Faktum Hotels Supplies the Homeless Experience

Faktum Hotels offers a unique experience: sleeping on the streets. With beautiful, high-resolution photos of scenic cityscapes, one might mistake Faktum Hotels for an upscale evening of Michelin Star cuisine and high ceilings. Located in Gothenburg, Sweden, their rooms are advertised as romantic getaways with historic surroundings, posh art, and a borderline pretentious appreciation for the arts. Yet Faktum Hotels only has one goal—helping the homeless.

“Fit for a king, the hilltop accommodation of Kungshöjd lies just inside the old city wall and enjoys a palatial view across the water. The area is bubbling with life and just around the corner is a first-class shopping district,” reads one location, with a photograph depicting sleeping bags and a dark, highly textured concrete jungle under a bridge.

Anyone can “rent” one of these rooms. For one night, the cost is only $15 (100 SKE). But what is being offered isn’t an accommodation; renting a hotel room is a donation to Faktum, a street newspaper that the homeless of Gothenburg sell.

Launched in November of 2012, Faktum Hotels is the brainchild of Faktum’s event manager, Sara Erkhagen, along with ad agency Forsman & Bodenfors and Thomson Interactive Media. Forsman & Bodenfors has worked with newspapers before, as well as Ikea, Volvo, and UNICEF. Thomson Interactive Media currently works with Spotify, the new “it” website for music streaming.

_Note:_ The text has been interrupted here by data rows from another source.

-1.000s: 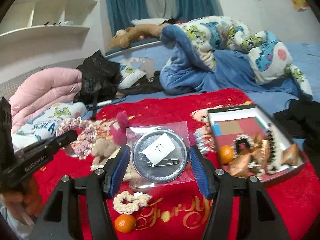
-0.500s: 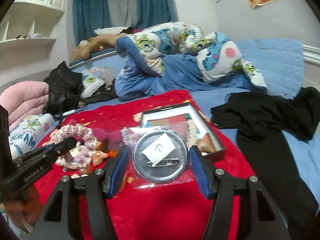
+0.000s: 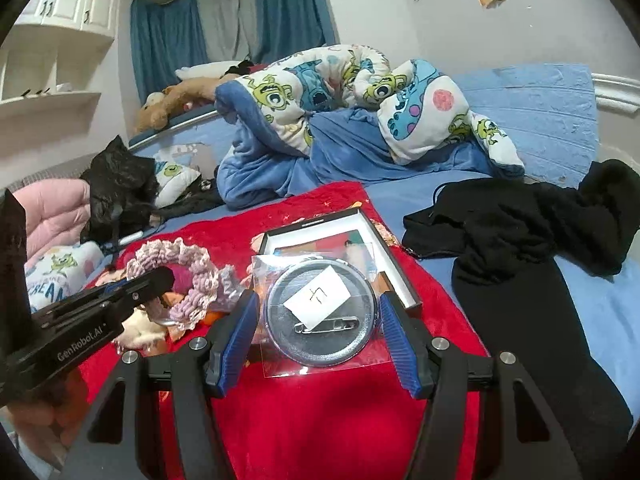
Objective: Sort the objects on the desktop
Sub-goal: 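Carry the scrunchie with the left tool while the right tool carries the badge bag to the box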
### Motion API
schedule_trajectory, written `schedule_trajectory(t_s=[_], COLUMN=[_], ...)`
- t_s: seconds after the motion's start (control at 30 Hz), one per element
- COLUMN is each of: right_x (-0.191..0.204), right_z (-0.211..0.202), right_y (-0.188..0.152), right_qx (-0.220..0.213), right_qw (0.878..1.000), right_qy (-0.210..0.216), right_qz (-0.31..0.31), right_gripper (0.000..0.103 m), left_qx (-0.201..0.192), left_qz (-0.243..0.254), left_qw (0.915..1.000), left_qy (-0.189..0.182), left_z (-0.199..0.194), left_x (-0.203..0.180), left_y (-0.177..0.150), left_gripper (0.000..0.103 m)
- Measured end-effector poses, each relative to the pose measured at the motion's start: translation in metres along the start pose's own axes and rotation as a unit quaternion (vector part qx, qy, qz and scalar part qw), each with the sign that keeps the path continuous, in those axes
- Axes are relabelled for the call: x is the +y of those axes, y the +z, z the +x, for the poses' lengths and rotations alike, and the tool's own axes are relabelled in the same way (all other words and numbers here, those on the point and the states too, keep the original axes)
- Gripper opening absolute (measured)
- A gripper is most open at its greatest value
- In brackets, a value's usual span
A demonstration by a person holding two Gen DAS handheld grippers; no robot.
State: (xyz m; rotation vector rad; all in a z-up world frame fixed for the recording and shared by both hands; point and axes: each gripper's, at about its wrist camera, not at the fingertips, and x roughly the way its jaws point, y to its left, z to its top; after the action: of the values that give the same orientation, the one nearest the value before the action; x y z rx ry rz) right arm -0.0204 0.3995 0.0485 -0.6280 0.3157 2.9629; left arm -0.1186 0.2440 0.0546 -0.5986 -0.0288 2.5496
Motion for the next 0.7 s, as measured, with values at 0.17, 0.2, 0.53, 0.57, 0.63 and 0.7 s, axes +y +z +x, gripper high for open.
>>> schedule_trajectory(t_s=[0.17,0.2,0.53,0.57,0.63,0.7], right_x=[-0.001,0.000,0.006,0.005,0.003,0.000], right_z=[0.015,0.019,0.085,0.094,0.115,0.136], right_y=[0.015,0.019,0.057,0.060,0.065,0.070], right_qx=[-0.004,-0.005,0.014,0.018,0.033,0.039], right_qw=[1.000,1.000,0.999,0.999,0.998,0.998], right_qy=[0.009,0.009,0.006,0.006,0.005,0.005], right_qz=[0.011,0.008,-0.029,-0.034,-0.045,-0.053], right_gripper=[0.060,0.060,0.060,0.060,0.060,0.060], left_qx=[-0.002,-0.002,0.020,0.022,0.031,0.043], left_qz=[0.014,0.017,0.010,0.008,0.009,0.006], left_qw=[0.9999,0.9998,0.9988,0.9986,0.9976,0.9971], left_qy=[0.008,0.011,0.044,0.047,0.062,0.063], left_z=[0.013,0.016,0.090,0.098,0.123,0.144], left_x=[-0.008,-0.010,0.001,0.004,0.014,0.023], left_y=[0.022,0.026,0.056,0.057,0.057,0.054], left_gripper=[0.013,0.013,0.013,0.013,0.013,0.013])
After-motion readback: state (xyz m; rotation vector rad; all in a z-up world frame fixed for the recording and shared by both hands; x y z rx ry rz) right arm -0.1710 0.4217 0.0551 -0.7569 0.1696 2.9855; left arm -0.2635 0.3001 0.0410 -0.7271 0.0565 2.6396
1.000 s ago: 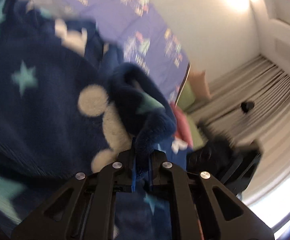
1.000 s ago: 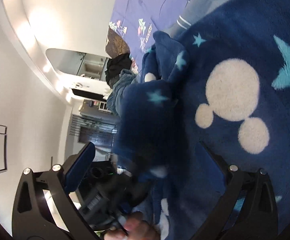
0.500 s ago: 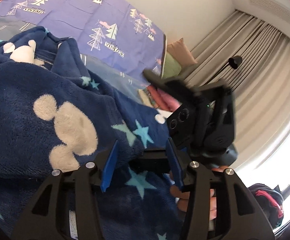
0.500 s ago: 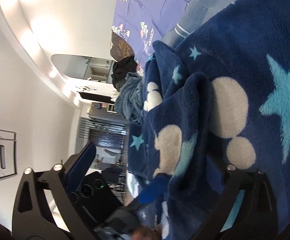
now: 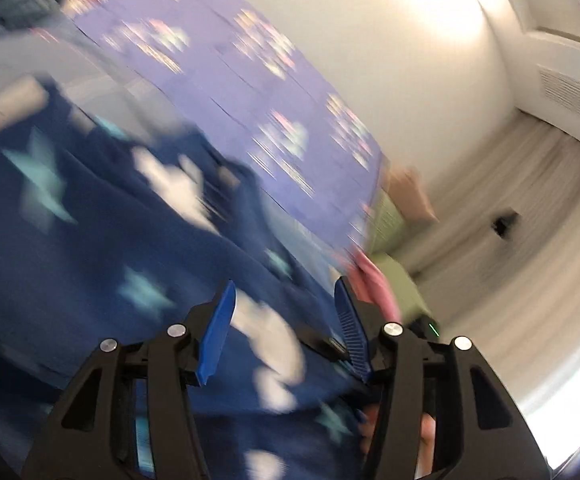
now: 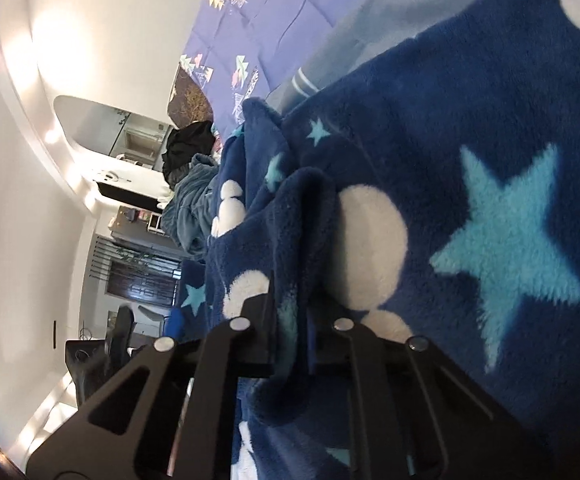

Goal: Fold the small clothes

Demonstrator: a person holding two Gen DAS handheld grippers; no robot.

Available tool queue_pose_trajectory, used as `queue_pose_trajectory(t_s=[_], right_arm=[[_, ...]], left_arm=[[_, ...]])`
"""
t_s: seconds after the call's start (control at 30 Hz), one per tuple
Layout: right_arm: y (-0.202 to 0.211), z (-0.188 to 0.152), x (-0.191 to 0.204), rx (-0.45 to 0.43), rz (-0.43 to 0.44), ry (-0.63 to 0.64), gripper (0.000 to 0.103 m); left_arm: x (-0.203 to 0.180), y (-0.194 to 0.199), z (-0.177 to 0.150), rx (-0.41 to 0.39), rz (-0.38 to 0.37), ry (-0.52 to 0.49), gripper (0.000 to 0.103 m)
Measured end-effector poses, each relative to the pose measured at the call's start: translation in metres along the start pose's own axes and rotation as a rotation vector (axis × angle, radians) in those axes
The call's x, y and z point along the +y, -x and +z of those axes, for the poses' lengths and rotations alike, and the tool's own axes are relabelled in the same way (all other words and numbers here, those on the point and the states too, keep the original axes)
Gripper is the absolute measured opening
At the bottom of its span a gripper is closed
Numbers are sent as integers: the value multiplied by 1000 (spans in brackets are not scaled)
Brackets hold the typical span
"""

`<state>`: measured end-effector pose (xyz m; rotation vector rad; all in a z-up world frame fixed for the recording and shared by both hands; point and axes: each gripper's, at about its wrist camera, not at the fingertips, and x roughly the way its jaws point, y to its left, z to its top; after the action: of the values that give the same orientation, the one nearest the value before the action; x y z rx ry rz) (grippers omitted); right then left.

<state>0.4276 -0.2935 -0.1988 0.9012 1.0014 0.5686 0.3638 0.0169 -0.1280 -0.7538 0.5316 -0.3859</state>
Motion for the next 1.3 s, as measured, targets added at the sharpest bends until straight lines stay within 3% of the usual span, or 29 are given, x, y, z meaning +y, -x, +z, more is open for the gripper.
queue_pose_trajectory(t_s=[0.13,0.23,0.37,0.5,0.6,0.77,1.2,1.3], right_arm=[[11,5,-3,-56,21,-25,9],[18,8,-4,-74,20,-20,9],[26,4,4,-113,-81,30,9],[33,-2,16,-160,-132,82,9],[36,-4,17,-173,-177,96,9],[31,-10,9,-156,-302,93,10],[35,-16,22,-238,-430,163,14],[41,-14,20,-258,-413,146,17]], left_arm=[[20,46,35,-179,125,-13,52],[40,68,50,-250,249,-7,52],[62,66,56,-210,307,58,52],[53,57,54,-157,363,-17,52],[51,45,49,-128,449,-69,52],[86,23,46,-6,519,-12,52],[77,37,46,-81,526,-39,56],[79,36,47,-70,533,-31,56]])
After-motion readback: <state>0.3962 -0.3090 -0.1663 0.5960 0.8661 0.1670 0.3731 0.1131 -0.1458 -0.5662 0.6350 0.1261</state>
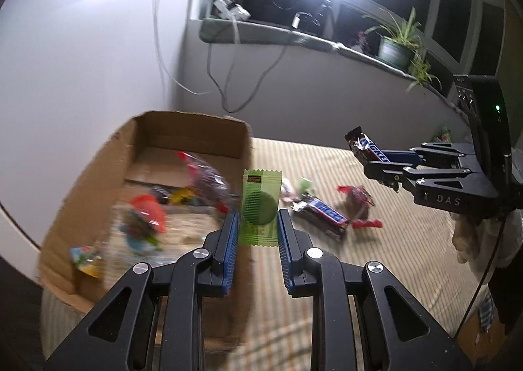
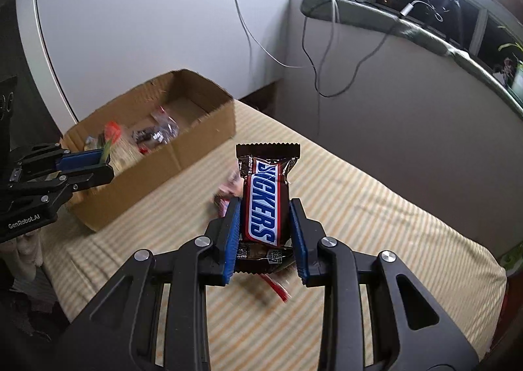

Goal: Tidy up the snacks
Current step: 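Carry both snacks into the box and open both grippers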

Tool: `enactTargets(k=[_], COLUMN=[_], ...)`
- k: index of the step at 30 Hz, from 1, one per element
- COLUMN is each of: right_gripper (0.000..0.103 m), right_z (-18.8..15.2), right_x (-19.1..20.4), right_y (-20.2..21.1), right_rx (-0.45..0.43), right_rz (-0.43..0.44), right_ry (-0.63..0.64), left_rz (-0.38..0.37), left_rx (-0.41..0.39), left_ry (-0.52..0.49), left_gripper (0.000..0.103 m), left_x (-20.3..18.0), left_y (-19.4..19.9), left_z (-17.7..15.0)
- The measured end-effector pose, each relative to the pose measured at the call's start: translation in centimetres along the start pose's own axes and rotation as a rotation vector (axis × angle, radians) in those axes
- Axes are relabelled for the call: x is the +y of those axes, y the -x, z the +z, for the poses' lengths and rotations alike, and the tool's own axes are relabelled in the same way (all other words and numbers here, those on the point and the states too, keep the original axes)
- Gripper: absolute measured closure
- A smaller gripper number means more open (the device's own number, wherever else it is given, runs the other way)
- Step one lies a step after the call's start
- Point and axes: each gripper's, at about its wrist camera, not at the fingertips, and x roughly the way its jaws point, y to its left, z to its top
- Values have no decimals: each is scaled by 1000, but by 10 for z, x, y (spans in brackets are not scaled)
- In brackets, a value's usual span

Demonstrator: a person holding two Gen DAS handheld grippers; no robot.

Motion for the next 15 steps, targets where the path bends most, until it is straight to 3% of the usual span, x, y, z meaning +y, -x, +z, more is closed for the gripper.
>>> enactTargets(k=[15], right_gripper=[73], right_z=[54], right_x=[46], right_y=[-47], right_rx=[2], right_rz=[68], right_ry=[35], left_rz=[123], left_rx=[-27], left_ry=[28], left_gripper=[81], left_x=[58], left_y=[-4], left_z=[31])
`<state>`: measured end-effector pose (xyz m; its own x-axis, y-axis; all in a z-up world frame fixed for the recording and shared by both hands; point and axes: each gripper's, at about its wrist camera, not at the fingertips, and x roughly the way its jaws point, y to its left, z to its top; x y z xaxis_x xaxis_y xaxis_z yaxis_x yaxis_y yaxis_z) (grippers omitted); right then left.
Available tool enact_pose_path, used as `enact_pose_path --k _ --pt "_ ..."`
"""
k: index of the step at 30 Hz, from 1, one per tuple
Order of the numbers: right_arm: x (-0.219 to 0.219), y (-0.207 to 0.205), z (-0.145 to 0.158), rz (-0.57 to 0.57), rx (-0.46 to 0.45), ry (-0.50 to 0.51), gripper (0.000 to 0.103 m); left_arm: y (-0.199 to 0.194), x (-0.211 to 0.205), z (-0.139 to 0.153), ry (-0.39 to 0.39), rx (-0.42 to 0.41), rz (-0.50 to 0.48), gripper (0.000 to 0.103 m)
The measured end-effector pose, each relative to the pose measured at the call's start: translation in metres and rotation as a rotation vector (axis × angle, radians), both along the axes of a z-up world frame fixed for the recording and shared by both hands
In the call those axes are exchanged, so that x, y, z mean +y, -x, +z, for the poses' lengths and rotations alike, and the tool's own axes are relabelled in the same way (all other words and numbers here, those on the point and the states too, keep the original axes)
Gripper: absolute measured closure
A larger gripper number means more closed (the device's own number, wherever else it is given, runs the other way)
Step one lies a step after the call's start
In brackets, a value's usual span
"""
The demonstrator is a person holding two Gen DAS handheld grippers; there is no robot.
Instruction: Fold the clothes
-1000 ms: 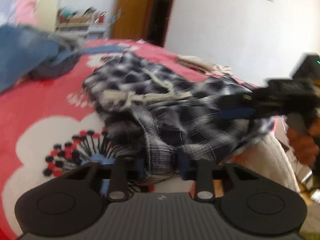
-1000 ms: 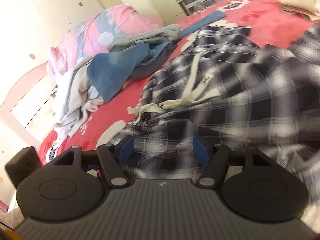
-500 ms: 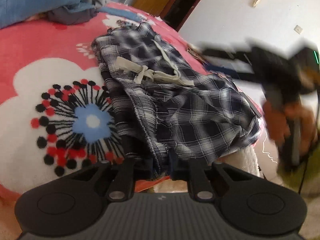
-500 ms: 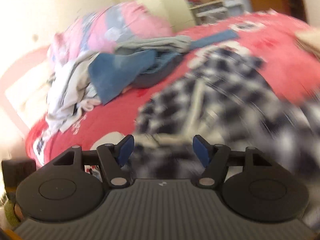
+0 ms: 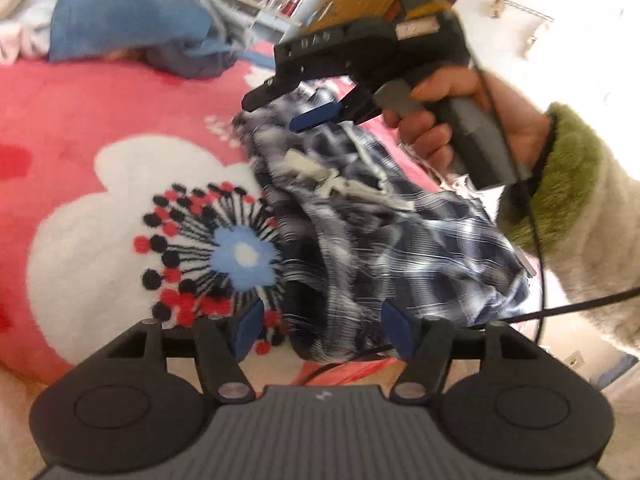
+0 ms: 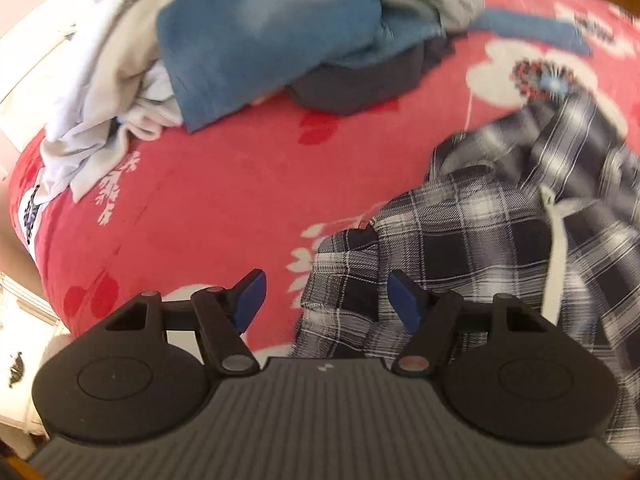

“Faktum Hotels is not a real hotel where you can book real hotel accommodations,” Faktum Hotels states on their website. “It’s a smart way to support Gothenburg’s street newspaper, Faktum.” With 3,400 homeless in Gothenburg, Faktum enables the homeless community to gain control of their own wellbeing. About 1 in 6 homeless people in Sweden live in Gothenburg.

Established in 2001, Faktum issues a newspaper for the homeless of Gothenburg to sell on the streets. Faktum provides an income based on the honing of sales skills and responsibilities that can make homeless job applicants more appealing to employers. “We work to arouse debate and opinions about homelessness and isolation, but above all we provide those most in need with an occupation.” Faktum hopes tourists and Swedes alike will discuss issues that the homeless face.

Spare Change News works under an identical model with a similar mission: provide the homeless community a means of empowerment, a way to build structure in one’s life while making money to support oneself. Yet it is during the brutal winter months that awareness and support for the homeless becomes most critical.

According to Faktum Editor-in-Chief, Aaron Israelson, “The most important thing is to take a look at what is going on around the street, to take a minute or a couple of seconds to look homeless people in the eye when you meet them in the street and just reflect.” Buying a newspaper and renting a hotel room with a view doesn’t seem like a bad idea, either.